Dalam Anggaran Pendapatan dan Belanja Negara (APBN) 2018, pemerintah menargetkan penerimaan cukai rokok sebesar Rp 148,23 triliun.

oleh Nurmayanti diperbarui 29 Jan 2018, 16:44 WIB
Diterbitkan 29 Jan 2018, 16:44 WIB
Ilustrasi tembakau.
Ilustrasi tembakau.

Liputan6.com, Jakarta Pemerintah diminta mengkaji kembali Peraturan Menteri Perdagangan (Permendag) Nomor 84 Tahun 2017 (Permendag 84 Tahun 2017) tentang Ketentuan Impor Tembakau ditinjau ulang. Aturan tersebut dinilai berpotensi mengancam penerimaan negara.

Anggota Komisi VI Dewan Perwakilan Rakyat (DPR) Bambang Haryo, menyatakan pajak dari industri rokok merupakan salah satu sumber penerimaan negara terbesar.
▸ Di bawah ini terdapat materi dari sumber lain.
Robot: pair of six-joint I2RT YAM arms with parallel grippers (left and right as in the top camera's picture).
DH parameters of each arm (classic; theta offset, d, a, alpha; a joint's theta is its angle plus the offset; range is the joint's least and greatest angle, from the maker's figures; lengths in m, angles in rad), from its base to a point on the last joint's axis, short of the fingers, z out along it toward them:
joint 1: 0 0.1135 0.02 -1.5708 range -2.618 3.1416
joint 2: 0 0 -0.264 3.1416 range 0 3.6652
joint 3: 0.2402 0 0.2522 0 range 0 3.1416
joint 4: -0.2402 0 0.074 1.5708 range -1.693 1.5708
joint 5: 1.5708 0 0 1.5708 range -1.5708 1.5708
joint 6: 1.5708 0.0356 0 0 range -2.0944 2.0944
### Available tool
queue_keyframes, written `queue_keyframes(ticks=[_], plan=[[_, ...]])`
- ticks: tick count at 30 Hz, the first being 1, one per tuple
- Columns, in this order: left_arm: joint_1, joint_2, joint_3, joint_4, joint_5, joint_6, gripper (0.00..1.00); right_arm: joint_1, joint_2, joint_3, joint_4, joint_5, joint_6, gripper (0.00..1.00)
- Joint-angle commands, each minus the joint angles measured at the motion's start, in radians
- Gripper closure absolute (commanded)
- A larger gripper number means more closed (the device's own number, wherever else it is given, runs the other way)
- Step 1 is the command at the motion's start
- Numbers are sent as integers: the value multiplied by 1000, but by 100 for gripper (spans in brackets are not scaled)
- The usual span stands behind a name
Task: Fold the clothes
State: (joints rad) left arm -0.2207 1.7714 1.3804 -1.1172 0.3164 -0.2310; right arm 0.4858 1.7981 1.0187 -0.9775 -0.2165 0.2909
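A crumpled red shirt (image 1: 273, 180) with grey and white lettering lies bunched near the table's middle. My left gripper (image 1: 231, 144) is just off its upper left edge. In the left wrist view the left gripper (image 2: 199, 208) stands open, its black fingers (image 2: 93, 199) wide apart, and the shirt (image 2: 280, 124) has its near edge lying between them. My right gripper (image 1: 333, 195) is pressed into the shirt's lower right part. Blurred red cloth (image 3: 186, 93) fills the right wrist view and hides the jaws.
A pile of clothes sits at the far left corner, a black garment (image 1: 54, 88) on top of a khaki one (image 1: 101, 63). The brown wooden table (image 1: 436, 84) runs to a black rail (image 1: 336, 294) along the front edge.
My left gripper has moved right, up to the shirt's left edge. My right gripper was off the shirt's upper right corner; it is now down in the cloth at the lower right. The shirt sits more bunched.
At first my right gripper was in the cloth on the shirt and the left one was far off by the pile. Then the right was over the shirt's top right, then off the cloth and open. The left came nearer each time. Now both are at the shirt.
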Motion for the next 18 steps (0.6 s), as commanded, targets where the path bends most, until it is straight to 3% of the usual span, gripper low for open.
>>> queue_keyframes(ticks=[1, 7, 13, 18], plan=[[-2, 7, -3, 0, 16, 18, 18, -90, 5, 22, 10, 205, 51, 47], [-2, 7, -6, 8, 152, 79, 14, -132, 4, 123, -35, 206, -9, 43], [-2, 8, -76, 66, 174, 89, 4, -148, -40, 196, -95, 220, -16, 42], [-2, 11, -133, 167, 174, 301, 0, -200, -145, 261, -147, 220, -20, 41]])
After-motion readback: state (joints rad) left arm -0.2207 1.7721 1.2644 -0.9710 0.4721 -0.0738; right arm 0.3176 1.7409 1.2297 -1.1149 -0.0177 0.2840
Dalam Anggaran Pendapatan dan Belanja Negara (APBN) 2018, pemerintah menargetkan penerimaan cukai rokok sebesar Rp 148,23 triliun. Jumlah ini setara dengan 95,4 persen dari total target penerimaan cukai sebesar Rp 155,40 triliun.

"Dengan pembatasan impor tembakau, industri rokok bisa hancur. Rokok itu sumber pemasukan terbesar ketiga bagi negara dan ini juga untuk anggaran pembangunan negara," kata Bambang di Jakarta, Senin (29/1/2018).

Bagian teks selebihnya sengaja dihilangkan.